Earlier this month, Labor Party Deputy Gerardo Fernández Noroña also presented a proposal to eliminate daylight saving time.
He said there are abundant scientific and health reasons to get rid of the time change. “It’s time to stop harming the general public for the benefit of a few,” said Fernández, whose party is an ally of the ruling Morena party.
He said there is medical evidence that time changes affect people’s sleep, increase fatigue and irritability and cause mood swings.
With regard to electricity savings supposedly generated by changing the clocks, the Trust for Electrical Energy Savings determined that savings totaled 945 gigawatts in 2018. That quantity is sufficient to supply 592,000 houses with electricity for a whole year, the trust said.
But López Obrador, among others, is not convinced by the data. The president has asked the Energy Ministry to complete its own studies to determine whether electricity really is saved.

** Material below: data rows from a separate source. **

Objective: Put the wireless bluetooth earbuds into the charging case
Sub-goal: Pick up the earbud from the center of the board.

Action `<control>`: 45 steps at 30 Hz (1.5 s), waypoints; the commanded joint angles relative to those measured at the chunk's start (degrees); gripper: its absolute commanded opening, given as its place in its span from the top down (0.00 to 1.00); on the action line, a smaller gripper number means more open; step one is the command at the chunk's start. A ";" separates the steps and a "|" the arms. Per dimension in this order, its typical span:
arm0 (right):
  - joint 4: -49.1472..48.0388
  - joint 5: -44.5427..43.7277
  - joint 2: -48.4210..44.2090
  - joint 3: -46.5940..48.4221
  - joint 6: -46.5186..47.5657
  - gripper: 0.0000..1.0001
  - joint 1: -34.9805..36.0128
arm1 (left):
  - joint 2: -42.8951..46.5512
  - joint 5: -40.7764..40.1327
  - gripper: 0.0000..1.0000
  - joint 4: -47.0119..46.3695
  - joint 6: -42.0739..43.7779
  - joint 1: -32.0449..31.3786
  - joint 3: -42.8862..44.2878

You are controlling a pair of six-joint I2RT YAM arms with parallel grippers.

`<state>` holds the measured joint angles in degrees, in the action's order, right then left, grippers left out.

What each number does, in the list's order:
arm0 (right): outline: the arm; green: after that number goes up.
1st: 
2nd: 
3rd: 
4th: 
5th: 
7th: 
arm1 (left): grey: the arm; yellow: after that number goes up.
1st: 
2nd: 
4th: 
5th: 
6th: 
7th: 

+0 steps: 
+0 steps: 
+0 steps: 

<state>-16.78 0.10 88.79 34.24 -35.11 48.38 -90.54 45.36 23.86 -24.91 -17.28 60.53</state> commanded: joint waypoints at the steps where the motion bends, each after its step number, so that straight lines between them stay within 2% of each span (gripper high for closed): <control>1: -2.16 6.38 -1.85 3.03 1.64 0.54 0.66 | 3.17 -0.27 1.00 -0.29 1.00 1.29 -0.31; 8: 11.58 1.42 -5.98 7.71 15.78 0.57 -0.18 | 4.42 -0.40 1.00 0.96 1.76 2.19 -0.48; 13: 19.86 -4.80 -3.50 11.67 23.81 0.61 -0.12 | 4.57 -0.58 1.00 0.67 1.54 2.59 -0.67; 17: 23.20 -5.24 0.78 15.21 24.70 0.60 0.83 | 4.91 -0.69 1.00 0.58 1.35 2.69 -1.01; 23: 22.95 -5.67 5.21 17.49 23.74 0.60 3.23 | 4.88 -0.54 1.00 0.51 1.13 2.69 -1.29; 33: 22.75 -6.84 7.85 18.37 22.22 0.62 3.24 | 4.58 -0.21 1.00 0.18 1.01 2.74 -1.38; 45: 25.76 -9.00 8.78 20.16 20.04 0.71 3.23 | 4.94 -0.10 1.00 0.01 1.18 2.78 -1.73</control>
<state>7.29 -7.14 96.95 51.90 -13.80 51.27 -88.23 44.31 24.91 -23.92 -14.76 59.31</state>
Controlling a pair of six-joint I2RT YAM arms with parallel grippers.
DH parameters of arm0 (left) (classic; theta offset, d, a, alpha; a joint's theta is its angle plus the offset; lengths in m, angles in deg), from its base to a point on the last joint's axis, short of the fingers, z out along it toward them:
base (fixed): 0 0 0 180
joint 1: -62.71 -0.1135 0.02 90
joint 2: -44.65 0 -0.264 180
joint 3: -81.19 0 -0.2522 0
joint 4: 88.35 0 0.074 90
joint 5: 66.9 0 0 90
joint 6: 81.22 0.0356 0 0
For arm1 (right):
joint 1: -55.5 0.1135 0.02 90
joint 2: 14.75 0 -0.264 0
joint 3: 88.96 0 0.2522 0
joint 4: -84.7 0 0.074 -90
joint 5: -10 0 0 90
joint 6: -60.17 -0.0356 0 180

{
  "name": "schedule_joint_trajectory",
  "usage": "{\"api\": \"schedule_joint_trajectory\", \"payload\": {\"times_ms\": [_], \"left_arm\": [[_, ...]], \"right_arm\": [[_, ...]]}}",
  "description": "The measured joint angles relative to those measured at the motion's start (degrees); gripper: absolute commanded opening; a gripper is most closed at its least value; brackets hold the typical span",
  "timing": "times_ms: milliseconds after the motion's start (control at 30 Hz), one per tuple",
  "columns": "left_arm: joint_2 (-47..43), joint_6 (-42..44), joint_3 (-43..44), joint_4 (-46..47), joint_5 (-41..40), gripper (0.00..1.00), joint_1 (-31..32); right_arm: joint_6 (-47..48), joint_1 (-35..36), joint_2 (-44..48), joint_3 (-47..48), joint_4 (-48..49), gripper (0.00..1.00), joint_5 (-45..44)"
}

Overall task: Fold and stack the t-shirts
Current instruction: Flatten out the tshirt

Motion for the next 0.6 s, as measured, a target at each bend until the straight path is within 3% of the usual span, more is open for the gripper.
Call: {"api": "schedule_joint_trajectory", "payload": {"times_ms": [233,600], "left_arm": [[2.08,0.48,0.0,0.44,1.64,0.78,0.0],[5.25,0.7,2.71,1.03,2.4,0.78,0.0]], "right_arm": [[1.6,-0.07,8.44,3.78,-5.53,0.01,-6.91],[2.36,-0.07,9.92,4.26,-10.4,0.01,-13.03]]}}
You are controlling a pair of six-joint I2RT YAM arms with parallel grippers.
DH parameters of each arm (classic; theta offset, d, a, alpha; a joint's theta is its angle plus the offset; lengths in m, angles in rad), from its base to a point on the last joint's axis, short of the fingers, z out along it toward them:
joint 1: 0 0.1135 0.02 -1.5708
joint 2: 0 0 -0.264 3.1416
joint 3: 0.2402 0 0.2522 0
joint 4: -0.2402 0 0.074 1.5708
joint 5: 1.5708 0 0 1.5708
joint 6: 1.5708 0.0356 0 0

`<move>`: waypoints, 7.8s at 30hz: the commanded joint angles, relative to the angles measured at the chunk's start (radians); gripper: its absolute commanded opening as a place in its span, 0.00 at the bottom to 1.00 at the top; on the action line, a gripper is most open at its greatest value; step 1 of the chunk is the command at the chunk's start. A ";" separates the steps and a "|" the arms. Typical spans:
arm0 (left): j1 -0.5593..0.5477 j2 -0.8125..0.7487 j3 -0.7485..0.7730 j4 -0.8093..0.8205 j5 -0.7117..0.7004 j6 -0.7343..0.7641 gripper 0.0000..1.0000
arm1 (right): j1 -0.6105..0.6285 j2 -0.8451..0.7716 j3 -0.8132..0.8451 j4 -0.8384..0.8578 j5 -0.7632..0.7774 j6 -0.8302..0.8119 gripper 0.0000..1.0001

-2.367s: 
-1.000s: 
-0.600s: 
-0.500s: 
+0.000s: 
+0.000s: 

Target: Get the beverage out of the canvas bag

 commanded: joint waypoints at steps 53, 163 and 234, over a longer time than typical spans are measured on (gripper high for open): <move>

Supporters of daylight saving time could also point to a study by the National Institute of Electricity and Clean Energy that found that turning the clock forward an hour in 2006 avoided 1,427 tonnes of carbon dioxide being emitted into the atmosphere. The institute also determined that the quantity of fuel used to generate electricity declined by 2.75 million barrels during the six months of summer time.
Rosanety Barrios, an independent energy analyst and former Energy Ministry official, told the newspaper El País that it would be worth conducting a new study to determine whether such benefits have increased, decreased or stayed the same.
Sonora and Quintana Roo are the only two states where the time won’t change this Sunday. Neither state observes daylight saving time for economic reasons.
Thirty-three northern border municipalities in Tamaulipas, Nuevo León, Coahuila, Chihuahua and Baja California shifted to daylight saving time earlier this month at the same time as the United States.
While the debate in Congress – and beyond – about the pros and cons of daylight saving time rages on, there’s no escaping the fact that summer time will begin in most parts of Mexico at 2:00 a.m. Sunday.
So if you live in one of the 30 states that observes daylight saving time, put your analog clocks and watches forward an hour before you go to bed on Saturday night.